Line by line, output the material without altering anything.
=-=-=-=-=
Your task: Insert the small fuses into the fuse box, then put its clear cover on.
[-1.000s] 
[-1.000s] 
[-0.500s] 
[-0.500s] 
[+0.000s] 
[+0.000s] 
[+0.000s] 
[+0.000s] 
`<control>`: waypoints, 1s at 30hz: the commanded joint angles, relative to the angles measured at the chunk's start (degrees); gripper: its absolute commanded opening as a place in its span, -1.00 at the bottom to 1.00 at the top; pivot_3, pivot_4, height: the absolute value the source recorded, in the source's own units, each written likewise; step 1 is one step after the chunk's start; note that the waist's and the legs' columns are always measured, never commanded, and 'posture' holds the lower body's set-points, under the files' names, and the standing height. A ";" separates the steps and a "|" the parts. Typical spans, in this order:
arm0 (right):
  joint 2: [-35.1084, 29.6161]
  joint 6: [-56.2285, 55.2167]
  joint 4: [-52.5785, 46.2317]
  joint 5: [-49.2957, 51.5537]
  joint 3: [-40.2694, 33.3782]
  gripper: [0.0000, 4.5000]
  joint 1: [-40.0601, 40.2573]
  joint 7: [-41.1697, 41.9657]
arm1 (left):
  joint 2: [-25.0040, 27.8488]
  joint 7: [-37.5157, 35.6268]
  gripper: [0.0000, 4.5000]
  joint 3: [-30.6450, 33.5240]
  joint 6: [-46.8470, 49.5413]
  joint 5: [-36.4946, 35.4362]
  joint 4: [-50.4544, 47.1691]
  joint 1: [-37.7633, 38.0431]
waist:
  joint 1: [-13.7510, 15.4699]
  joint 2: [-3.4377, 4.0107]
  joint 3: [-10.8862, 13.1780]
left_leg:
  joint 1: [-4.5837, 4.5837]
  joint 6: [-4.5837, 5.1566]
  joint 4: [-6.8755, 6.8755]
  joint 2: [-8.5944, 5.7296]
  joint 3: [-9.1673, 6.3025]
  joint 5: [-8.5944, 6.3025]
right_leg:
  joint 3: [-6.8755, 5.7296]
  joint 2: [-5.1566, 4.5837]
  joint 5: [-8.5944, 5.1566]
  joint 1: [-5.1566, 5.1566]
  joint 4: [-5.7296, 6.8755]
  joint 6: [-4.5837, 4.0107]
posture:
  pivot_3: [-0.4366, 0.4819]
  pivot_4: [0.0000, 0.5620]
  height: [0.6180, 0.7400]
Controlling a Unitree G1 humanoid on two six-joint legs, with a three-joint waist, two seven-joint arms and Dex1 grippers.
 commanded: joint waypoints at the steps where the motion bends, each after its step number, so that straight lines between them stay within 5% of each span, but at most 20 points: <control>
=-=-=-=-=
**OUTPUT BELOW:**
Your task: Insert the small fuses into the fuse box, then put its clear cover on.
[-1.000s] 
[-1.000s] 
[-0.500s] 
[-0.500s] 
[+0.000s] 
[+0.000s] 
[+0.000s] 
[+0.000s] 
`<control>`: waypoints, 1s at 30hz: the commanded joint angles, relative to the angles measured at the chunk's start (degrees); gripper: its absolute commanded opening as a place in its span, -1.00 at the bottom to 1.00 at the top; pivot_3, pivot_4, height: the absolute value the source recorded, in the source's own units, each written likewise; step 1 is one step after the chunk's start; note that the waist's and the legs' columns are always measured, never commanded, and 'posture' holds the lower body's set-points, under the files' names, and the standing height. A ";" separates the steps and a "|" the parts. Typical spans, in this order:
arm0 (right):
  joint 2: [-35.1084, 29.6161]
  joint 6: [-56.2285, 55.2167]
  joint 4: [-52.5785, 46.2317]
  joint 5: [-49.2957, 51.5537]
  joint 3: [-40.2694, 33.3782]
  gripper: [0.0000, 4.5000]
  joint 1: [-40.0601, 40.2573]
  joint 7: [-41.1697, 41.9657]
arm1 (left):
  joint 2: [-25.0040, 27.8488]
  joint 7: [-37.5157, 35.6268]
  gripper: [0.0000, 4.5000]
  joint 3: [-30.6450, 33.5240]
  joint 6: [-46.8470, 49.5413]
  joint 5: [-36.4946, 35.4362]
  joint 4: [-50.4544, 47.1691]
  joint 1: [-37.7633, 38.0431]
waist:
  joint 1: [-13.7510, 15.4699]
  joint 2: [-3.4377, 4.0107]
  joint 3: [-10.8862, 13.1780]
left_leg:
  joint 1: [-4.5837, 4.5837]
  joint 6: [-4.5837, 5.1566]
  joint 4: [-6.8755, 6.8755]
  joint 2: [-8.5944, 5.7296]
  joint 3: [-9.1673, 6.3025]
  joint 5: [-8.5944, 6.3025]
right_leg:
  joint 3: [-6.8755, 5.7296]
  joint 2: [-5.1566, 4.5837]
  joint 5: [-8.5944, 5.1566]
  joint 1: [-5.1566, 5.1566]
  joint 4: [-5.7296, 6.8755]
  joint 6: [-4.5837, 4.0107]
posture:
  pivot_3: [-0.4366, 0.4819]
  pivot_4: [0.0000, 0.5620]
  height: [0.6180, 0.7400]
Controlling a Unitree G1 humanoid on two six-joint legs, with a three-joint waist, two seven-joint arms and Dex1 grippers.
 commanded: joint waypoints at the steps where the motion bends, each after its step number, so that straight lines between them stay within 5% of each span, but at most 20 points: <control>

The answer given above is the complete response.